Edward Hull (21 May 1829 – 18 October 1917) was an Irish geologist and stratigrapher who held the position of Director of the Geological Survey of Ireland. He was also a professor of geology in the Royal College of Science, Dublin. His dates are listed in the Oxford Dictionary of National Biography.

==Biography==
He was born in Antrim, Ireland, the eldest son of the Rev. John Dawson Hull. He attended Trinity College Dublin, receiving a diploma in civil engineering in 1849 and graduating with a B.A. degree.

Hull joined the Geological Survey of Ireland and worked in Wales and on the Lancashire Coalfield. He worked for the Geological Survey of Scotland (1867–1868) and led an expedition to survey parts of Arabia Petraea and Palestine (1883). He became Director of the Irish branch of the Survey and retired in 1891.

Hull was elected a Fellow of the Geological Society of London in 1855. He was elected a Fellow of the Royal Society in June 1867. Hull was President of the Royal Geological Society of Ireland in 1873. He was conferred an honorary LL.D. degree by the University of Glasgow in 1879. Hull was awarded the Murchison Medal in February 1890.
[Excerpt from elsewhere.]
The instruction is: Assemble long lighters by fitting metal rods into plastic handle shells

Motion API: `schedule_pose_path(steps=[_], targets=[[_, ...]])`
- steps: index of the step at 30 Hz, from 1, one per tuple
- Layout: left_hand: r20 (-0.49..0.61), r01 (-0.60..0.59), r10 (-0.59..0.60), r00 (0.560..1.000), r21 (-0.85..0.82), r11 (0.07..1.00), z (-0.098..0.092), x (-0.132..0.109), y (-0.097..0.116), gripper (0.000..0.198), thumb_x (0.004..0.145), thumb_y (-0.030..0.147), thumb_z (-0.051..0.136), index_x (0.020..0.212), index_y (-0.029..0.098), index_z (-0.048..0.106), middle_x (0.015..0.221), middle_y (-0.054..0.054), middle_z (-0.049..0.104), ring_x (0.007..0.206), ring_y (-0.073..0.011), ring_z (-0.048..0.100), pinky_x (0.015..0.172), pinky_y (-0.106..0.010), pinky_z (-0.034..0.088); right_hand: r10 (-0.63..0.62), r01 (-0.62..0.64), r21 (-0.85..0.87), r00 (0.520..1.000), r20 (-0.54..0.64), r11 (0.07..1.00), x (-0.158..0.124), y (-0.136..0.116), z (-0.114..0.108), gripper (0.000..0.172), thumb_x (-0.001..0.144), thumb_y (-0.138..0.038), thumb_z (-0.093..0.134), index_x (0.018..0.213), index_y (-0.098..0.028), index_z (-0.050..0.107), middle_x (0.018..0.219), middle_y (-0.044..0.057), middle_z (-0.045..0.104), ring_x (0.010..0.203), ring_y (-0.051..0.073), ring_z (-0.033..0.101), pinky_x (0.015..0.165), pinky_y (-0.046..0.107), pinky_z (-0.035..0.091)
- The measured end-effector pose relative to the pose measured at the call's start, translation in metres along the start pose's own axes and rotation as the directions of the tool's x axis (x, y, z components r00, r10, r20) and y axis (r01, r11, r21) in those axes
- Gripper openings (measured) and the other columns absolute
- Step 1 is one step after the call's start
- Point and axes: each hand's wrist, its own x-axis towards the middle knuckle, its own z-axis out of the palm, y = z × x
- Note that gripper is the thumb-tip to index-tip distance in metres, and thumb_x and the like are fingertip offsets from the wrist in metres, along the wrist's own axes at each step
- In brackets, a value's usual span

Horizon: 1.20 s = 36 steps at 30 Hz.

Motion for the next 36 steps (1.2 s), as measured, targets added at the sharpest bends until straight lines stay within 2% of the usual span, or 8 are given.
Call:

His daughter Charlotte Ferguson-Davie became a noted physician. He died at his home in Notting Hill, London, aged 88. Edward Hull's obituarist wrote of him, "He maintained the honour of a gentleman."

==Works==
- "The geology of the country around Wigan" (1860)
- "The geology of the country around Prescot, Lancashire" (1865)
- "The Triassic and Permian rocks of the midland counties of England" (1869)
- "The Physical Geology and Geography of Ireland" (1878); (revised, 2nd edition, 1891)
- "The Survey of Western Palestine: Memoir on the Physical Geology and Geography of Arabia Petraea" (1886)
- "Volcanoes: Past and Present" (1892)
- "The Wallchart of World History"; This book has been updated in the late 20th century and 21st century.
- "The Coal-fields of Great Britain: Their History, Structure and Resources" (1861)
- "Geology of Belfast and the Lagan Valley: (One-Inch Geological Sheet 36)" - with H. E. Wilson, Manning, P. I., and James Andrew Robbie.
- "Reminiscences of a Strenuous Life" (1909), 2nd edition, 1910
  - (review) "Review of Reminiscences of a Strenuous Life by Edward Hull" (1910)

==Family==
Hull married in 1857 Mary Catherine Henrietta Cooke, daughter of Charles Turner Cooke, a surgeon in Cheltenham and his wife Catherine Bennett Cooke. They had a family of two sons and four daughters, who included Eleanor Hull and Charlotte Elizabeth Ferguson-Davie. Another daughter, Alice, married in 1896 John Hill Twigg (1841–1917) of the Indian Civil Service.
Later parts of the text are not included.